▶ **Task**
Even the shortest line counts, so transcribe all the data exactly.

▶ **Information supplied**

==*==

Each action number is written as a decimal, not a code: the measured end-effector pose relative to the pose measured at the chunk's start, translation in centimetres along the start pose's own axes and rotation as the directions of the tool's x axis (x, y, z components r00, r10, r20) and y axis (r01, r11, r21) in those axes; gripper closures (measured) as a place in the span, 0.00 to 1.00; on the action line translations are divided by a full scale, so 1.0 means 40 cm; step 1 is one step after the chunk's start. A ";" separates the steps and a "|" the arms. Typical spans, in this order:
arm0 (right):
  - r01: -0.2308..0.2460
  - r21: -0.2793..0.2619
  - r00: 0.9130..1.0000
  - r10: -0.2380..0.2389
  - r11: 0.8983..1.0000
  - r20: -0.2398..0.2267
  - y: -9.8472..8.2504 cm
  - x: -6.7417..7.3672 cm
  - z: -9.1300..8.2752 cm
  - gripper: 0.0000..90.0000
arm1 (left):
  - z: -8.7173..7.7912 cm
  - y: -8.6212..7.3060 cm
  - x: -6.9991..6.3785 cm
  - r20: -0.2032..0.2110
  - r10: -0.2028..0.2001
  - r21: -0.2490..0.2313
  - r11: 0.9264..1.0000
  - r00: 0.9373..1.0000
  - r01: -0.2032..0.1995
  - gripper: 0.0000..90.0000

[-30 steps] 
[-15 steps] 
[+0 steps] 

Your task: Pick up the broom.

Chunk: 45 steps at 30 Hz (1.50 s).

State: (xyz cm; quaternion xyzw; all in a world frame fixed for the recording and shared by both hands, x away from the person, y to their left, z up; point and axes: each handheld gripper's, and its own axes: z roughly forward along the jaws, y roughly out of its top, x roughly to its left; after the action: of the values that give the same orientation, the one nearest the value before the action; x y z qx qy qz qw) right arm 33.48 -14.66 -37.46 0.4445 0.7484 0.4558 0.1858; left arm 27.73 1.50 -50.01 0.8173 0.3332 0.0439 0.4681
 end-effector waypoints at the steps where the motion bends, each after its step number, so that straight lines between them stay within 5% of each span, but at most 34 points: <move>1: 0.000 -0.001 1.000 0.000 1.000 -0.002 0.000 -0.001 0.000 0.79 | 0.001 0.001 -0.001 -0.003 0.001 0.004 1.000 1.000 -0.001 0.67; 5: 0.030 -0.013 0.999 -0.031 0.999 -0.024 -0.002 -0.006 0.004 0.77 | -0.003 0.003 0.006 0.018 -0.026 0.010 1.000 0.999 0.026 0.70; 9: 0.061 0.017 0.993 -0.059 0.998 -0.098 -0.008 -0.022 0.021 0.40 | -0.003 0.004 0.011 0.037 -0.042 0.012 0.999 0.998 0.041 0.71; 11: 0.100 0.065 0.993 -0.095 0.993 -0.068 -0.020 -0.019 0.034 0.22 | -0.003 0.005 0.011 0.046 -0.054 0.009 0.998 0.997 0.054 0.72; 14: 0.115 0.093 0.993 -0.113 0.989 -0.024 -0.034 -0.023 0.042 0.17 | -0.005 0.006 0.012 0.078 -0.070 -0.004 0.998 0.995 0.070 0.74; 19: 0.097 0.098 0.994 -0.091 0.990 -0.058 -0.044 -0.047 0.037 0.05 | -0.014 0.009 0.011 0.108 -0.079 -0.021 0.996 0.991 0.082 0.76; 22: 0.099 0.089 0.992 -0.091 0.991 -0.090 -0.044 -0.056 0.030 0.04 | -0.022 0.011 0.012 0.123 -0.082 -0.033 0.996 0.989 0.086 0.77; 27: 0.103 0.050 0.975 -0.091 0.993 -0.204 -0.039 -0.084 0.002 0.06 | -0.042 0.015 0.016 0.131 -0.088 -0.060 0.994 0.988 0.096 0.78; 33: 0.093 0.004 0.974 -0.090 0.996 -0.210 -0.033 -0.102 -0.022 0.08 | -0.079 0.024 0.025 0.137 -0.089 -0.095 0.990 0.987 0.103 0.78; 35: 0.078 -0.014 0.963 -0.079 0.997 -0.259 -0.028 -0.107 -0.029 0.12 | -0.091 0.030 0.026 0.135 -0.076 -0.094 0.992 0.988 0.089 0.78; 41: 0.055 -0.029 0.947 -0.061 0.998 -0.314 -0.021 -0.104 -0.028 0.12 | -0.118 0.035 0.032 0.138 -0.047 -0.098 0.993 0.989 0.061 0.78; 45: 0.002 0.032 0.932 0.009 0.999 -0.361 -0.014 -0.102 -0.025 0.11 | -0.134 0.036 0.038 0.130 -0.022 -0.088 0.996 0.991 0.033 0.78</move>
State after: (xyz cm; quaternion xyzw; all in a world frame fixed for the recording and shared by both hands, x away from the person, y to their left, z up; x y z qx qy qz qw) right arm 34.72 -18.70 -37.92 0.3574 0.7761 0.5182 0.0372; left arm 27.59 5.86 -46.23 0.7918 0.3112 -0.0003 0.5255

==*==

▶ **Answer to the exercise**
Each action number is written as a decimal, not a code: the measured end-effector pose relative to the pose measured at the chunk's start, translation in centimetres along the start pose's own axes and rotation as the directions of the tool's x axis (x, y, z components r00, r10, r20) and y axis (r01, r11, r21) in those axes; gripper closures (measured) as a place in the span, 0.00 to 1.00; on the action line translations are divided by a full scale, so 1.0 means 40 cm; step 1 is one step after the chunk's start. A ";" separates the steps and a "|" the arms. Typical spans, in this order:
arm0 (right):
  - r01: -0.2308..0.2460
  - r21: -0.2793..0.2619
  - r00: 0.9130..1.0000
  - r10: -0.2380..0.2389
  - r11: 0.8983..1.0000
  - r20: -0.2398..0.2267
  - y: -9.8472..8.2504 cm
  - x: -6.7417..7.3672 cm
  - z: -9.1300..8.2752 cm
  - gripper: 0.0000..90.0000
arm1 (left):
  - z: -8.7173..7.7912 cm
  - y: -8.6212..7.3060 cm
  - x: -6.9991..6.3785 cm
  - r20: -0.2032..0.2110
  - r10: -0.2028..0.2001
  - r21: -0.2490..0.2313
  - r11: 0.9264..1.0000
  - r00: 0.9373..1.0000
  - r01: -0.2032..0.1995
  - gripper: 0.0000..90.0000

[-30 steps] 
[-15 steps] 
[+0 steps] 

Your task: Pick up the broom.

Chunk: 45 steps at 30 Hz (1.50 s).

State: (xyz cm; quaternion xyzw; all in a world frame fixed for the recording and shared by both hands, x away from the person, y to their left, z up; point and axes: each handheld gripper's, and its own axes: z roughly forward along the jaws, y roughly out of its top, x roughly to its left; after the action: of the values that give the same orientation, the one nearest the value before the action; x y z qx qy qz qw) right arm 33.48 -14.66 -37.46 0.4445 0.7484 0.4558 0.1858; left arm 27.73 1.50 -50.01 0.8173 0.3332 0.0439 0.4681
 end-effector waypoints at the steps where the motion bends, each after its step number, so that straight lines between them stay within 5% of each span, but at most 34 points: <move>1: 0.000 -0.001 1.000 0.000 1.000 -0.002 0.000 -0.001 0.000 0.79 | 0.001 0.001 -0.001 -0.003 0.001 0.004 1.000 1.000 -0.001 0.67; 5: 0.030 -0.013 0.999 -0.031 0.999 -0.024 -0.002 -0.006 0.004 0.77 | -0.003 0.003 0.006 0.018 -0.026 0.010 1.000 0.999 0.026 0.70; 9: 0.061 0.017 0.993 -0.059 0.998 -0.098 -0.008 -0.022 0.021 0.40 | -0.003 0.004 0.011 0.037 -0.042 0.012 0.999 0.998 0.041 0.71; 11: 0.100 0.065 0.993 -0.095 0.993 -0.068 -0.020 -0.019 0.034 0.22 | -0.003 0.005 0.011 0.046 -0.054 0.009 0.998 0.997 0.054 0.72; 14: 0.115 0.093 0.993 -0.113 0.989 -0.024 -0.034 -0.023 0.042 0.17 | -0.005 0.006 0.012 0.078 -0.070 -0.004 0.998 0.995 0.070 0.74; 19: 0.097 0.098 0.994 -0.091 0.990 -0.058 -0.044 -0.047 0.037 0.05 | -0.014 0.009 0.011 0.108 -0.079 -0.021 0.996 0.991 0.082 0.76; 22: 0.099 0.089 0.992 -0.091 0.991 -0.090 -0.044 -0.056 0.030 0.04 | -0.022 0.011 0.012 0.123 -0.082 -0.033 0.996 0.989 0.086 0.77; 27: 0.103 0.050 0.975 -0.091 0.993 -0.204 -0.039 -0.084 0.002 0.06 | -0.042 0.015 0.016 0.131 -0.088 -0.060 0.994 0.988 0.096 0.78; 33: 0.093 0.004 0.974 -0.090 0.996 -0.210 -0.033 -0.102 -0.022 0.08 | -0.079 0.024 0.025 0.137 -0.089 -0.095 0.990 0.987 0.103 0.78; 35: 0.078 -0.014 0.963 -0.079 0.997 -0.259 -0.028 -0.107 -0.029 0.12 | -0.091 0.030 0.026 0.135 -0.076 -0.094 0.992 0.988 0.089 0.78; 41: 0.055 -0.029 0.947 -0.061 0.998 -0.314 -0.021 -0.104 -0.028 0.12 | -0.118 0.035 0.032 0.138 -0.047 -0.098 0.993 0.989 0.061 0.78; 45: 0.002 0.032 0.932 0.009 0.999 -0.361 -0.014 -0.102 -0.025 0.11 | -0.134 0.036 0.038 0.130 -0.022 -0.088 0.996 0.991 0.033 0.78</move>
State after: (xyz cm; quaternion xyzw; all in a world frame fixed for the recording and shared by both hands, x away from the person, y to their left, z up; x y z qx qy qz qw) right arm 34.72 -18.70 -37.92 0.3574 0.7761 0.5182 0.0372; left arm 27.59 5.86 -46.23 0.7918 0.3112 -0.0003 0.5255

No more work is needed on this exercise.